* _What you have to do_:
In this exercise, the data must be written out exactly.

____________

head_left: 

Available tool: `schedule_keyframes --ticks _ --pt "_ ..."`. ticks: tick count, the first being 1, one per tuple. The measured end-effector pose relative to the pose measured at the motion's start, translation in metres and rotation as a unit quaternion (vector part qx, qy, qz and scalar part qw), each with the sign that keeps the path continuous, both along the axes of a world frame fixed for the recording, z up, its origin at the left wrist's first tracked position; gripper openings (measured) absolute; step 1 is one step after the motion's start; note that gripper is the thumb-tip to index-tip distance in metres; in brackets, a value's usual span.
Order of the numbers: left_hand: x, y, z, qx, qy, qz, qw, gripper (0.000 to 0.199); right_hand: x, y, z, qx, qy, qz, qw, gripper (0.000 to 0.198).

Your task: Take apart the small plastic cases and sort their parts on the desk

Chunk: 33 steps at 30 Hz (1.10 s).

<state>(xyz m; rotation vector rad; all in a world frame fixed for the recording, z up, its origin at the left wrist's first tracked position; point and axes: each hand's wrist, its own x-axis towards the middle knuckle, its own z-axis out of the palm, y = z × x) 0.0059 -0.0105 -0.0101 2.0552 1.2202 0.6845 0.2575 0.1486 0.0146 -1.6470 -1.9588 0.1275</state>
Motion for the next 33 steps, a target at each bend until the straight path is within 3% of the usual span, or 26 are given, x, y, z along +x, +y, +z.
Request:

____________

* _Response below_:
head_left: 

Available tool: `schedule_keyframes --ticks _ --pt "_ ..."`. ticks: tick count, the first being 1, one per tuple. The measured end-effector pose relative to the pose measured at the motion's start, translation in metres and rotation as a unit quaternion (vector part qx, qy, qz and scalar part qw), each with the sign that keeps the path continuous, both along the axes of a world frame fixed for the recording, z up, its origin at the left wrist's first tracked position; gripper openings (measured) absolute; step 1 is one step after the motion's start; note that gripper is the thumb-tip to index-tip distance in metres; in brackets, a value's usual span.
Order of the numbers: left_hand: x, y, z, qx, qy, qz, qw, gripper (0.000 to 0.199); right_hand: x, y, z, qx, qy, qz, qw, gripper (0.000 to 0.198).

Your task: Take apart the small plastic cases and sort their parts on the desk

Chunk: 33 steps at 30 Hz (1.10 s).

<state>(xyz m; rotation vector rad; all in a world frame fixed for the recording, z up, its origin at the left wrist's first tracked position; point and axes: each hand's wrist, its own x-axis towards the middle knuckle, its own z-axis out of the palm, y = z × x) 0.0059 -0.0105 -0.0101 2.0552 1.2202 0.6845 0.2575 0.1486 0.0146 -1.6470 -1.9588 0.1275</state>
Motion for the next 33 steps, a target at each bend until the straight path is within 3% of the usual span, or 26 are given, x, y, z along +x, +y, +z.
Request:

No additional answer is needed here.